Automated developer workflows and AI coding assistants have changed what a pull request (PR) can do. PRs can now modify CI configuration, trigger jobs, access secrets, and initiate release workflows before code ever reaches production. That reach makes them a critical and increasingly targeted part of the supply chain. In supply chain incidents such as tj-actions, Nx s1ngularity, and Shai-Hulud, attackers bypassed production applications to target the systems that created them, including source code repositories, CI/CD pipelines, and dependency caches.

Datadog Code Threat Detection detects GitHub PRs that are attempting to compromise your CI pipeline or inject malicious code into your codebase. It uses AI-assisted analysis to examine a PR’s full diff alongside repository metadata, dependency context, and actor information to surface behavior that traditional scanners and manual review may miss.

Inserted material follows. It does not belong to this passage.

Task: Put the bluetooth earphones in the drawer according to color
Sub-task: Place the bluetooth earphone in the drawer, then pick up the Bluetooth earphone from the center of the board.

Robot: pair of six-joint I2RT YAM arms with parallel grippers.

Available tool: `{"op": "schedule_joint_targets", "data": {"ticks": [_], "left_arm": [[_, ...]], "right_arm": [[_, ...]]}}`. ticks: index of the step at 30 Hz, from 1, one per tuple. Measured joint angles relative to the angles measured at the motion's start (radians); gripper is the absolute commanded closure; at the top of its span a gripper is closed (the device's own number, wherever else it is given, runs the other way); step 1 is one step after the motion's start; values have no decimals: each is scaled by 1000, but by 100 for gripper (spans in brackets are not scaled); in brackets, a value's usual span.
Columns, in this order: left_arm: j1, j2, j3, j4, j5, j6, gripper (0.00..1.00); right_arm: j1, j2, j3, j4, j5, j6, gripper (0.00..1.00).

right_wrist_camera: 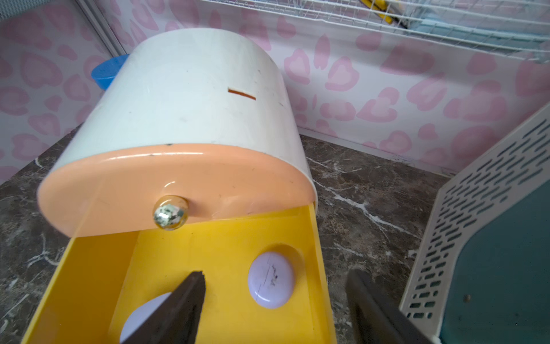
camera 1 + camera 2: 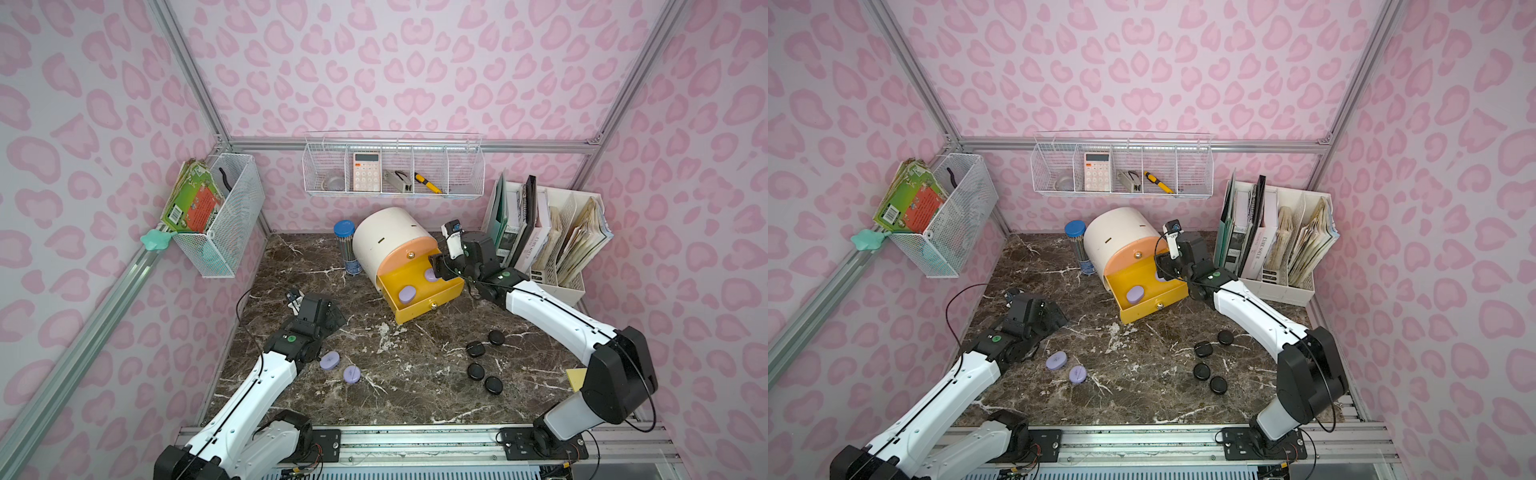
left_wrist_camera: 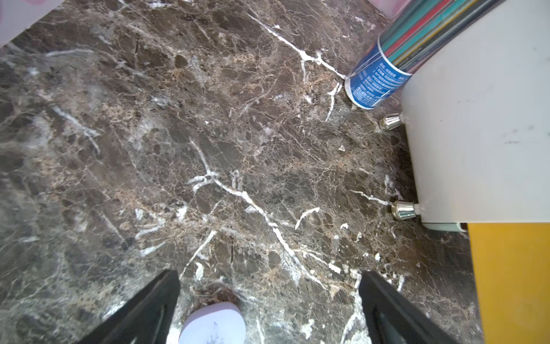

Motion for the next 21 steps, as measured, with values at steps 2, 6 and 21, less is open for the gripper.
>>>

In this post, we’ll look at how teams can detect malicious code changes and investigate and escalate Code Threat signals in Datadog.

Detect malicious code changes, not just vulnerable code

Most application security tools focus on vulnerabilities, which are unintended flaws in code that an attacker can exploit once the application is running. Unlike a vulnerability, a malicious code change takes advantage of the trusted workflows that teams depend on to ship software—the contributors, CI systems, package registries, and release pipelines that form the path to production. Attackers target that trust directly, and a single malicious PR can compromise downstream systems before anyone reviews it. In the HackerBot Claw campaign, for example, attackers targeted GitHub Actions and LLM-powered workflows through PRs in public repositories.